[ This article was first published in the August, 2007, issue of
Larry’s Final Cut Pro Newsletter. Click here to subscribe. ]
Malcolm McClure writes:
I find your FCP newsletter very informative and helpful, even though I am a relatively inexperienced user of FCP.
I have just received old 8mm and Super 8 films transcribed to Quicktime. Although motion is smooth, colour and contrast obviously require adjustment to measure up to today’s standards.
I have two questions that other readers of your newsletter might find useful:
1. What combination of effects and filters should I concentrate on to achieve the desired improvement to old ‘Kodak stock”?
I have read about software called Image Enhancer that does something similar. I have read about FCP frame-blending, but this seems to be a motion speed blender rather than a resolution enhancer.
Is there something available or in the pipeline that can do this in FCP?
Larry replies: First, I’m not an expert here, so I encourage other readers to provide suggestions.
You did not mention how your film was transfered to QuickTime, nor the codec (video format) they used. Hopefully, it was transfered via a telecine, rather than projecting it on a wall and shooting it with a camera. As well, it would be great if it was transfered into an HD format, as that gives you more resolution of the image to work with.
In either case, while Final Cut’s Color Corrector 3-way filter can significantly improve color and contrast, it can’t fix scratches or other blemishes in the frame. Nor, for that matter can any of the other software in Final Cut Studio.
I’d be interested in other reader’s ideas on what would be the best approach.
UPDATE – Aug. 22, 2007
Eric Hvisc adds:
I have doing 8 and supper 8 mm transfers for almost 20 years now and here are some of my observations.
Aiming a camera at movie screen can give a better image that a cheap telecine. (white walls are not white and don’t work). A variable speed projector is important some reg 8 was shot at 18 frames a second some at 24 and some at who knows.. 99% are home movies shot by armatures and some time there is nothing you can do. don’t trust old edits always run the film on an editor before you project it. Have lots of editing tape ready. DO NOT use liquid cleaners, some film stock will get washed away. if you can’t get a 5 blade shutter projector slowing down the shutter speed will eliminate flicker.
And most important.
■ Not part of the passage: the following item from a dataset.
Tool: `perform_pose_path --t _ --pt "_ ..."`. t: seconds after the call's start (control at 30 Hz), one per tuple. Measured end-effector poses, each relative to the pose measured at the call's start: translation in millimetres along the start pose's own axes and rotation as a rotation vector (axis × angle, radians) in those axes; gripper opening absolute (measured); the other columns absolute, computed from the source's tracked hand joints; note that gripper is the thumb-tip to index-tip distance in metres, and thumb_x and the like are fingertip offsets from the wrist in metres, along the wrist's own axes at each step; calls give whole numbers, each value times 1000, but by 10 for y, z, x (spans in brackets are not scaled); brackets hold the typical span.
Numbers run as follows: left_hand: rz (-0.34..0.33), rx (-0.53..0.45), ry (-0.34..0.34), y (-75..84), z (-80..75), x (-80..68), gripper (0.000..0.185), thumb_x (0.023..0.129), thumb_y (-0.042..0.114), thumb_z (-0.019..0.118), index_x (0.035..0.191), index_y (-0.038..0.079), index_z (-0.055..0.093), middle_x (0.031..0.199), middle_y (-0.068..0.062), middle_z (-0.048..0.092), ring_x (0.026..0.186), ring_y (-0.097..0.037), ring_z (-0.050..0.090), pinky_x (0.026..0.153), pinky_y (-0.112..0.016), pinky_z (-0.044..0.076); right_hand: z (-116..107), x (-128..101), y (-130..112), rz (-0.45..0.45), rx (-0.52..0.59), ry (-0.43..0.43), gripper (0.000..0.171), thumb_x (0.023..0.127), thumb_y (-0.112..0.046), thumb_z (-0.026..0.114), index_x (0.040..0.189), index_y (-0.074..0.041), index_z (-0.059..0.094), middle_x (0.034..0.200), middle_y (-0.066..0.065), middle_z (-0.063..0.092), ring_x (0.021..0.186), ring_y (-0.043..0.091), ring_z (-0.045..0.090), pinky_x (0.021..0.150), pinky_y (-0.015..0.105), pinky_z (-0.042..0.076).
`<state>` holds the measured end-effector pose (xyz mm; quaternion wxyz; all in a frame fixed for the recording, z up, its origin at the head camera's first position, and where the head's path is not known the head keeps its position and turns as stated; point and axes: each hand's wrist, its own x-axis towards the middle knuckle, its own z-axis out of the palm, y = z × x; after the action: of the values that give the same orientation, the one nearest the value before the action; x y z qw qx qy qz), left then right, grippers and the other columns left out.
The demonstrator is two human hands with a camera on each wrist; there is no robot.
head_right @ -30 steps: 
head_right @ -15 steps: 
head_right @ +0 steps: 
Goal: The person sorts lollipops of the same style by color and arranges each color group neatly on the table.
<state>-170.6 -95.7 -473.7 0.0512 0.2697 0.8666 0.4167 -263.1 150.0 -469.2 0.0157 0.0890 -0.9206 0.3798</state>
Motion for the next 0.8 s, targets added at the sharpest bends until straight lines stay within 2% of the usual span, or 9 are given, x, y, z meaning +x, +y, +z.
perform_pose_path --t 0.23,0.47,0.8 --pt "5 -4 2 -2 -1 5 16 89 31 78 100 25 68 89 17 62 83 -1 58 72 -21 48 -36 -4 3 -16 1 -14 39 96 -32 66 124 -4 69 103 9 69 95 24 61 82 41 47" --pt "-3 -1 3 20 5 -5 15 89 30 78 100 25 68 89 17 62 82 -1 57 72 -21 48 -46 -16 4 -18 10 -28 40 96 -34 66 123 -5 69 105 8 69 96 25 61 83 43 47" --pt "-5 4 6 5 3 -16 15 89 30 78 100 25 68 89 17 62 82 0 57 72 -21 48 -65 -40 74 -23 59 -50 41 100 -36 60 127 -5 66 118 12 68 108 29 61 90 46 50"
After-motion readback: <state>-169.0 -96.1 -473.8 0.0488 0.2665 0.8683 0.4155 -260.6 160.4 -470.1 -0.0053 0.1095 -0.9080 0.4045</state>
There is no magic bullet that will fix color problems. you were right to say “Final Cut’s Color Corrector 3-way filter can significantly improve color and contrast,” and some times you have to do it shot by shot.
But these are family memories so who cares if grandma’s hair is a little green. a slow mo and the right music and you have gem that will be remember for as long as the DVD format exists.
Larry replies: Thanks!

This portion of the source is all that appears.